Across Japan we have clubs in 40 prefectures. Over the last 28 years, each club has taken root in its local community. J. League clubs take the name of their local area, not their owners or sponsors — they’ve established roots in their communities.
They aren’t all big clubs, but the small clubs can also form very close relationships with local authorities, municipalities and fans in a way that only small clubs can. We have 57 clubs, and until now we haven’t had a single club collapse.
I know a lot of clubs are holding on despite losing sponsors, and I recognize they’re working hard. As a league, we’re not reducing the amount of equal distribution payments, and we’ve set it up so that if a club’s financial situation becomes difficult they can receive loans. We’re doing everything we can. Next season, there may be individual situations that need to be dealt with at certain clubs, but I believe as a whole our operations will continue.
Given the circumstances, is it fair to say the league won’t see any big signings for 2021?

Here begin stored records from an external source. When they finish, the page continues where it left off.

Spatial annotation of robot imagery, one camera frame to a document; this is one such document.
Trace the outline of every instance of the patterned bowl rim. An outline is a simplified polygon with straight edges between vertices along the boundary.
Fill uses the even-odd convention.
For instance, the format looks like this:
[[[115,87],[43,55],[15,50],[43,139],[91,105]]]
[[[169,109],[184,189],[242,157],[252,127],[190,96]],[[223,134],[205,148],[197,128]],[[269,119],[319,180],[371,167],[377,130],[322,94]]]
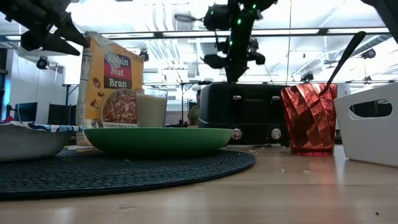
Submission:
[[[35,131],[46,131],[51,133],[57,132],[82,132],[83,128],[81,126],[71,126],[71,125],[52,125],[52,124],[35,124],[29,122],[20,122],[20,121],[1,121],[0,126],[5,125],[14,125],[18,127],[23,127]]]

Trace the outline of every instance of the red faceted cup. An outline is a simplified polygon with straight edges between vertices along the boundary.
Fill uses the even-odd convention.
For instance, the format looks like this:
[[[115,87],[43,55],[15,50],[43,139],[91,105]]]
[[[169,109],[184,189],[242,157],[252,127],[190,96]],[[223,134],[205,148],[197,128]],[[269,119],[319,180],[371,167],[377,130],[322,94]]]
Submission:
[[[292,154],[332,156],[335,148],[337,85],[307,83],[282,90]]]

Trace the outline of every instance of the white bowl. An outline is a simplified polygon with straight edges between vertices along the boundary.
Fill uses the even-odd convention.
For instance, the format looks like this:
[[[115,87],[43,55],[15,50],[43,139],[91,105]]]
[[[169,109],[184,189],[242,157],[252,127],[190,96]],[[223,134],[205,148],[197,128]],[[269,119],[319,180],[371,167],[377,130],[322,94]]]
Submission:
[[[40,159],[62,151],[78,126],[0,122],[0,162]]]

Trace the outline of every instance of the cereal box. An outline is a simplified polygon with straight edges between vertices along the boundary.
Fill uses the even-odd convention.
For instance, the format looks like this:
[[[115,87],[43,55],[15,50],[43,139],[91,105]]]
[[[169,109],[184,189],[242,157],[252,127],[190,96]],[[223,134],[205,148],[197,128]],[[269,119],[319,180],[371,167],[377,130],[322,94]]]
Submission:
[[[137,125],[136,91],[142,89],[144,59],[96,32],[87,32],[83,50],[76,123],[88,128]],[[84,133],[79,146],[87,146]]]

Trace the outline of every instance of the glass of milk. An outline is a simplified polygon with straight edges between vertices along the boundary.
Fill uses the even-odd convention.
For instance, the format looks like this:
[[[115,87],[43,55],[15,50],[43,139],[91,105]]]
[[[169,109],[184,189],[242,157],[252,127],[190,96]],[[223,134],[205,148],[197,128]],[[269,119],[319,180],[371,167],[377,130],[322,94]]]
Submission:
[[[164,127],[167,107],[167,91],[145,89],[136,93],[138,127]]]

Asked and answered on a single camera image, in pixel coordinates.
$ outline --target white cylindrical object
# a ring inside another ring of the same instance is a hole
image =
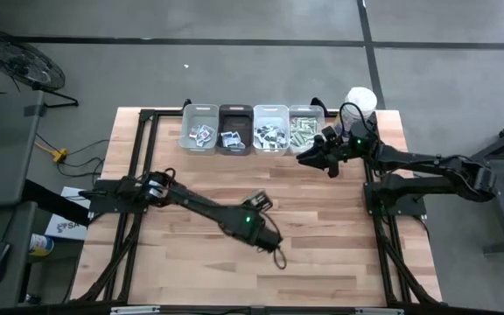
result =
[[[32,234],[28,253],[31,256],[48,256],[53,249],[53,240],[45,235]]]
[[[345,102],[351,102],[357,106],[363,117],[367,119],[376,109],[376,95],[370,89],[366,87],[353,87],[349,93],[347,93]],[[351,105],[346,105],[341,111],[341,117],[343,118],[344,126],[341,126],[340,116],[338,115],[334,121],[333,127],[337,133],[342,133],[344,137],[347,137],[347,132],[351,129],[351,125],[356,121],[361,119],[359,110]]]

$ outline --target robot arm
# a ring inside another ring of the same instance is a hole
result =
[[[279,231],[266,227],[264,212],[273,204],[264,191],[255,192],[240,205],[225,206],[190,191],[166,172],[154,171],[142,178],[126,176],[107,190],[85,191],[80,195],[108,203],[118,212],[147,206],[180,205],[217,222],[225,235],[269,253],[278,249],[283,240]]]
[[[367,122],[354,122],[344,142],[332,127],[322,130],[324,137],[314,138],[314,145],[297,156],[301,165],[328,169],[328,175],[339,175],[338,162],[362,158],[377,172],[384,173],[383,181],[373,183],[372,188],[385,206],[393,206],[396,200],[408,193],[456,193],[460,197],[484,202],[495,196],[495,175],[489,167],[468,157],[453,155],[442,157],[401,152],[383,143],[376,129],[375,115]],[[402,178],[390,174],[404,169],[440,175],[433,178]]]

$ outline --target wire
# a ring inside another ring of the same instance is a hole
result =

I’m not sure. The global market, for example in Europe, is being greatly affected by the pandemic. Broadcast rights are shifting from cable and satellite to internet, even in Europe. The broadcast market could change a lot.
Will clubs be able to sign players with the same amount of financial power? I think the standard for salaries will change. The Japanese market isn’t growing but it’s stable enough that we may be able to accept players.
We may not have the financial clout to sign the really top-class players or big names, but I think we can still acquire some very interesting, attractive players. Compared to the rest of the world I think we’re in a very healthy place financially.
This is the first in a three-part series.